[Items listed in a dataset]
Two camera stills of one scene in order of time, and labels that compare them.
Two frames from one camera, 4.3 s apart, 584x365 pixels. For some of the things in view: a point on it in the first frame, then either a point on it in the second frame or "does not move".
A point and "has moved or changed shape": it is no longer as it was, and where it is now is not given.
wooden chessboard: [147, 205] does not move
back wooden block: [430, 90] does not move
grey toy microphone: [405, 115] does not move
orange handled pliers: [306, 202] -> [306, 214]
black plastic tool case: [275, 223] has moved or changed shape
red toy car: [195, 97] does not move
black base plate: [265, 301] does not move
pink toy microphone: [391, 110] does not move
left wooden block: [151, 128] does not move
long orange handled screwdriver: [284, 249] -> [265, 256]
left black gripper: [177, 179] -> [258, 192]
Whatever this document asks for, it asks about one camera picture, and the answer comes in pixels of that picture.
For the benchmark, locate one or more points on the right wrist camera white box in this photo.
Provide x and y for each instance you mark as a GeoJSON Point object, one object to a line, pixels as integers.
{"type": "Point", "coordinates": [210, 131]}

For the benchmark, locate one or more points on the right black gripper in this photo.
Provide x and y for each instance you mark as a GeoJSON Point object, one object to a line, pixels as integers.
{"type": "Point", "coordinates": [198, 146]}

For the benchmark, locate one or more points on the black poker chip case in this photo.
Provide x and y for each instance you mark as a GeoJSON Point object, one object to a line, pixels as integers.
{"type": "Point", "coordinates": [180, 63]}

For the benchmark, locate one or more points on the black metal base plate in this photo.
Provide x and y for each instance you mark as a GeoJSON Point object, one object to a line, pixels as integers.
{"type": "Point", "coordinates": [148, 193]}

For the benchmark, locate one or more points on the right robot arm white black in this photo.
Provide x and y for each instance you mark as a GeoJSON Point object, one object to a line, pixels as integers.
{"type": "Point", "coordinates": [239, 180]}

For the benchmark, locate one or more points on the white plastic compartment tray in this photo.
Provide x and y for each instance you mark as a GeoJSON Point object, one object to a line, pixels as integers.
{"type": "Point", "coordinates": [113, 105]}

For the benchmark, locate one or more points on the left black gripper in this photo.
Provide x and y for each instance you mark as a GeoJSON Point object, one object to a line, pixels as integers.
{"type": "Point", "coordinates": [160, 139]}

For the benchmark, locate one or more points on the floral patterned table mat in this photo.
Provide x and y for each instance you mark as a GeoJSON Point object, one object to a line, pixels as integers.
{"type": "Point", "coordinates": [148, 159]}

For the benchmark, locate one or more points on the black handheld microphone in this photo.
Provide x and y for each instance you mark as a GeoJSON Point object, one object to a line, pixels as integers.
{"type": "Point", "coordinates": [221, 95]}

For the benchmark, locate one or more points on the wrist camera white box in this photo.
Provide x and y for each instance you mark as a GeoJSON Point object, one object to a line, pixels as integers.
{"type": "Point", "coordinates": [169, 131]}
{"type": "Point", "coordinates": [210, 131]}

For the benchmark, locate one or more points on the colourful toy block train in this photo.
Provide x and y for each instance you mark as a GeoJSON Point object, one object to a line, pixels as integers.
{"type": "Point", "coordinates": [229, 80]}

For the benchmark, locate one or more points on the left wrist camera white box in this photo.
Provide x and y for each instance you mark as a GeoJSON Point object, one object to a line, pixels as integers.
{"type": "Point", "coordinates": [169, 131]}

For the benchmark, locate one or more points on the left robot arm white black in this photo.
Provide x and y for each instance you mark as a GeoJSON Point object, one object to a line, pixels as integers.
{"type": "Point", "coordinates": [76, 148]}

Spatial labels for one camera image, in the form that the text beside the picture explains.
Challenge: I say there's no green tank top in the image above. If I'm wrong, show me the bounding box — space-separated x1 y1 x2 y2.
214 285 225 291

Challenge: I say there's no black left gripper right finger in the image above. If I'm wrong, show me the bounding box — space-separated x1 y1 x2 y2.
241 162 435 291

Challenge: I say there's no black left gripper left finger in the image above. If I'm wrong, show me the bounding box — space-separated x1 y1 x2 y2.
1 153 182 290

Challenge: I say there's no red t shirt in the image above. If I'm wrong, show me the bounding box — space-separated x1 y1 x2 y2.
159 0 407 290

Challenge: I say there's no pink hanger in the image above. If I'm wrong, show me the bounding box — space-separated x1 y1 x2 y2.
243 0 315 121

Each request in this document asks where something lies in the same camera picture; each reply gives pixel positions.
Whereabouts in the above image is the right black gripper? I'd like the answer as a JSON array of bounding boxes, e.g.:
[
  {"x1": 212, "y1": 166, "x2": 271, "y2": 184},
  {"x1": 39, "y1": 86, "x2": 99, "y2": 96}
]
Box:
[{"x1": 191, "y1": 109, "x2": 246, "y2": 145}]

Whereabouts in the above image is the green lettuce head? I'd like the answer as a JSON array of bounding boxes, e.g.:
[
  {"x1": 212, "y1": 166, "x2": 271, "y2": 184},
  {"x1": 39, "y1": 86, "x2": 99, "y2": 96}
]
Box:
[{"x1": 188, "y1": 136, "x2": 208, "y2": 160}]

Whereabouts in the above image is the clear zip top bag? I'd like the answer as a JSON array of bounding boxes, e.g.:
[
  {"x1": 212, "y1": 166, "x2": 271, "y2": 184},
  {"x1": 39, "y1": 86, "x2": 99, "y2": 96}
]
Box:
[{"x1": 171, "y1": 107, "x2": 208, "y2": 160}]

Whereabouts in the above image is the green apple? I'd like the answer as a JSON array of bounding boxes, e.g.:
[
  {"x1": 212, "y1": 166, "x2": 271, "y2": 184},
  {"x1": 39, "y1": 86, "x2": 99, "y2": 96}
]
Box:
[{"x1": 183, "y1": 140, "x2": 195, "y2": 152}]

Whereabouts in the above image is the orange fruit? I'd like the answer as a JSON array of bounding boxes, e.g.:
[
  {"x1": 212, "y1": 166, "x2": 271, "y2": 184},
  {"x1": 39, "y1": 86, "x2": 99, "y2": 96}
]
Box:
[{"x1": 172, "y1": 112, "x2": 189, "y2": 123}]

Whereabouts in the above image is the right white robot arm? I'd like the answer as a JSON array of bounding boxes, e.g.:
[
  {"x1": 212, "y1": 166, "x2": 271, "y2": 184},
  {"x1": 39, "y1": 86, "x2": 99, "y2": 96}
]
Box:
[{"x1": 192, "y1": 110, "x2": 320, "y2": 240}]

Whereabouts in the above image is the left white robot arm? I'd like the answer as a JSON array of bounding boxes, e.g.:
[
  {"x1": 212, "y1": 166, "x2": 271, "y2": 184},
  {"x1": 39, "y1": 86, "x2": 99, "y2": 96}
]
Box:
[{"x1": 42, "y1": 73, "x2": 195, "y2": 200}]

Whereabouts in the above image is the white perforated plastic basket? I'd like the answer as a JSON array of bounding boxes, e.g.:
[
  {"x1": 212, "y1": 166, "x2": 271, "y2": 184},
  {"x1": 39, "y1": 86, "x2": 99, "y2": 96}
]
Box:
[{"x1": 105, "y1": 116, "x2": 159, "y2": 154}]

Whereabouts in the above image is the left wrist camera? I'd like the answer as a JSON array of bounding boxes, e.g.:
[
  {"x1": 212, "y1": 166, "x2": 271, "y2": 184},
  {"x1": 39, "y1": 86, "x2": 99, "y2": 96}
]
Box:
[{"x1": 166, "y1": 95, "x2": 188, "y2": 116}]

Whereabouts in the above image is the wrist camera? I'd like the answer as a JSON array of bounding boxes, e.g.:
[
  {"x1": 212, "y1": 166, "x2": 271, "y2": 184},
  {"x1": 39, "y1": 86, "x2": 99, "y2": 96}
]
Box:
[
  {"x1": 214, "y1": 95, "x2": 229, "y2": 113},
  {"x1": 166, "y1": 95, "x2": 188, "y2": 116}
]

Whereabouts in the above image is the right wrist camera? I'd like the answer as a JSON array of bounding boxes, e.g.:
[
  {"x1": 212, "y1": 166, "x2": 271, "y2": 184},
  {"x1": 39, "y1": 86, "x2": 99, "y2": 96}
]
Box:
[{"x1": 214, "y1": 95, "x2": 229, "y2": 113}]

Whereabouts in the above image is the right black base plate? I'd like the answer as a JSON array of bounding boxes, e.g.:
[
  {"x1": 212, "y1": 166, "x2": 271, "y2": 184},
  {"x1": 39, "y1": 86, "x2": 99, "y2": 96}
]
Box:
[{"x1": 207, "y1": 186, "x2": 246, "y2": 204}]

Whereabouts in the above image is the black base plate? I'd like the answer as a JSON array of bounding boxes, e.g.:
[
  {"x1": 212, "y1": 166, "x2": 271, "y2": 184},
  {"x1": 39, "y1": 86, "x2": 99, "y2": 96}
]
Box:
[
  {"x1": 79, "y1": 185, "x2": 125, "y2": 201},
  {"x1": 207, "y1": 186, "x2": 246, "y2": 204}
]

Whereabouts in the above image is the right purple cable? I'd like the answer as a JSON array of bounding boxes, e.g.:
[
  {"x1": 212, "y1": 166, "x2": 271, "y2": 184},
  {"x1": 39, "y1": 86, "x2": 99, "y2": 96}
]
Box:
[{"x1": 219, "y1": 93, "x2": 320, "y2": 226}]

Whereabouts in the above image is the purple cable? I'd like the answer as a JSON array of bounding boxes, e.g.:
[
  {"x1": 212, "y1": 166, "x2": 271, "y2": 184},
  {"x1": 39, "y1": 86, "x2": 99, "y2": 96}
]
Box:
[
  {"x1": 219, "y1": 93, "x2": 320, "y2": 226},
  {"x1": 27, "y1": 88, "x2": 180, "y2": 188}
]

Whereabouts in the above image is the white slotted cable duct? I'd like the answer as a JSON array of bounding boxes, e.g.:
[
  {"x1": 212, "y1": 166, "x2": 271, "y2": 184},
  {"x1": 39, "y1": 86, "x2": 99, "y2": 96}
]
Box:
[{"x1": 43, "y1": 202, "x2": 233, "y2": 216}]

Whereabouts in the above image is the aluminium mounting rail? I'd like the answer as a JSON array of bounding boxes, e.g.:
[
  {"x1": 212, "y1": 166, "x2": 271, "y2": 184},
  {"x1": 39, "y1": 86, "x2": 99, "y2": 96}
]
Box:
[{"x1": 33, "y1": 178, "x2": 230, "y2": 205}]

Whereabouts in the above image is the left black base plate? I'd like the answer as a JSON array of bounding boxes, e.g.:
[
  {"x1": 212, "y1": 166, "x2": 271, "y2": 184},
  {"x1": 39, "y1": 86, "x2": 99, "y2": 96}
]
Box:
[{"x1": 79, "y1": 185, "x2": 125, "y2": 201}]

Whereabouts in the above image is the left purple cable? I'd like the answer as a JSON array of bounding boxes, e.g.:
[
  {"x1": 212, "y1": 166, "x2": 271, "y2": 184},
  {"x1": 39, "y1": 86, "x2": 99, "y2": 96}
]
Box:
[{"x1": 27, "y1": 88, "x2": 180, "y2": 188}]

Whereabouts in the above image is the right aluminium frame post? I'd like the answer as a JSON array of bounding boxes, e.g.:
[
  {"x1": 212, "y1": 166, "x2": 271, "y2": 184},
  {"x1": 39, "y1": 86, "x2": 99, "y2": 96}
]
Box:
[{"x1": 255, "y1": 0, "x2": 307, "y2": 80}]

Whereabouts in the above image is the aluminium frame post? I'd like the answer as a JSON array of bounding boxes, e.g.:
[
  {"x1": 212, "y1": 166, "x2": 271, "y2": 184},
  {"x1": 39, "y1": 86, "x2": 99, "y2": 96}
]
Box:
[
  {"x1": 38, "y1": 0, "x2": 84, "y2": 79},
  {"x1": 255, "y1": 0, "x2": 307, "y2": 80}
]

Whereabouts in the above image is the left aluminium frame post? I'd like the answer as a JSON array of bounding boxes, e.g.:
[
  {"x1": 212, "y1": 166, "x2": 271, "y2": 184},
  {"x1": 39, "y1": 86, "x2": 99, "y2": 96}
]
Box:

**YOUR TASK**
Between the first line of the entries above and the line with "Two frames from", both included, copy every line exactly and nothing outside that range.

**COMPLETED TASK**
Two camera stills of one scene in order of time, and labels that compare them.
Two frames from one camera, 4.3 s apart, 584x365 pixels. For some of the things in view: a point on it in the first frame, then either a point on it in the second frame or "does not move".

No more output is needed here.